Okay to y’all who can swim, this isn’t a big thing for you guys okay. But for me, this is a BIG thing.
I floated, and all I had to do was lean back.
I had to do something on my part first, but when I did – the miracle happened!
(I hope you know where I’m getting at here).
Sometimes for the miracle to happen, we need to make our move first.
Yeah, that first move is so scary!! Whatever that first move is. Whether it’d be tithing, or giving your relationship to the Lord, or giving your whole life, or even just giving up your phone for a little bit!
Whatever your first move is, I know how scary it is.
We need to move, so He’s able to move.
I needed to lean backwards (move) so that the sea can catch me and enable me to float.
In the same way we need to lean towards God (move) so that He can catch us and guide us to green pastures.
Moving towards God without being able to see what the result is – is called FAITH.
I feel like my faith has been stretched time and time again this year, and as the year is coming to a close – there is a big finale for sure.
But I know that God is faithful, and He reminds me so.
Some of you may know, or don’t, but I’ve taken a detour in my teaching career and currently studying Counselling.
How my faith has been stretched:
1. Losing income is unavoidable
2. Going into unknown territories
3. I don’t even know if I’ll have a job out of these studies
4. Questioning myself all the time: Why am I doing this? What is my purpose?
5. Seeking Him as ultimate provider
My feelings have gone up and down in the past months, but one thing still remains in my heart. It is the pull of ‘keep going even if you can’t see the miracle yet’.
So many times during this semester I wanted to pull out and withdraw. But so many times the Spirit in me says, ‘No, you gotta keep going.’
There were times I challenged God. “You brought me here. You open doors for me God.”
You know what?
Of course, I had to do the work. I had to move first.
I emailed many places to find placements for my studies (requirement of 200 hours face to face), and God definitely opened doors. Interviews flew in, and offer of placements did too.
I believe God is at work, all the time. There has been alignments during my studies, to meet specific people, to have conversations with them, to connect with them – by no means an accident.
I am grateful for where He’s taken me, and I’m grateful for the people around me that supported me in prayers as well as encouragements throughout this process.
It’s only the beginning (so people please stay in my life).

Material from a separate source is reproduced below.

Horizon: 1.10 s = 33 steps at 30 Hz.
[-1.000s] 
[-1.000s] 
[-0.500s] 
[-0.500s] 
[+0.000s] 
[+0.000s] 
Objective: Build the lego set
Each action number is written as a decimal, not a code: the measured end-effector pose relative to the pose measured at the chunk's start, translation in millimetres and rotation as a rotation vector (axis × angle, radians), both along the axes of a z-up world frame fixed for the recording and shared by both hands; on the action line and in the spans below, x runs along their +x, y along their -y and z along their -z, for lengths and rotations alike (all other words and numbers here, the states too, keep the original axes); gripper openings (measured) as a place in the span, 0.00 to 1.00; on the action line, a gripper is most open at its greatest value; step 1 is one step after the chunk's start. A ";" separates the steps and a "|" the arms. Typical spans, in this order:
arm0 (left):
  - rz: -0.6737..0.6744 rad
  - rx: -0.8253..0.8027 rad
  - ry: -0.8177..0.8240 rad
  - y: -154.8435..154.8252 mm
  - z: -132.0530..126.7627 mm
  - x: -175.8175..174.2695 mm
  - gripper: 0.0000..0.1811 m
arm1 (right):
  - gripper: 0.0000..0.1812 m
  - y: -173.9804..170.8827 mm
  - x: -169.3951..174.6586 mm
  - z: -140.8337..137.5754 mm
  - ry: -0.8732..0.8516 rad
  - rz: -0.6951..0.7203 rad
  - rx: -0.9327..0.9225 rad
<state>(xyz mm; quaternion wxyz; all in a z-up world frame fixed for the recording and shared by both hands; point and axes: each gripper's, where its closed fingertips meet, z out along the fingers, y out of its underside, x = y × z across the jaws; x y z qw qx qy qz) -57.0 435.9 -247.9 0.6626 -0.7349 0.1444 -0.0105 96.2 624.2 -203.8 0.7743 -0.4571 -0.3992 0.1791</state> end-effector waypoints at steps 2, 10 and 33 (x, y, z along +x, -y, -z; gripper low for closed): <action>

God reminds me that there is more to life than just living for myself, and I pray throughout my studies I can be a vessel and blessing.
Some thoughts 🙂
>> Faith is when we move, but not knowing what lies ahead of us. It is when we are close to Him and His wants. I saw myself in the boat, in the middle of the sea. But the fog is so thick, and I can only see what was immediately in front of me. But I just needed to keep going, one step at a time.
>> Are you in the situation like that too? Is the fog around you so thick that you can’t even see? Sometimes we can’t feel hope either, but know that hope and joy is in the midst of us – even if it doesn’t feel like it!
>> Having people around me means a lot to me, especially people of faith. I’m so grateful to be surrounded by people that are grounded in His values and Kingdom. What about you? Is there someone that can root for you, pick you up when you fall – and push you to do your best?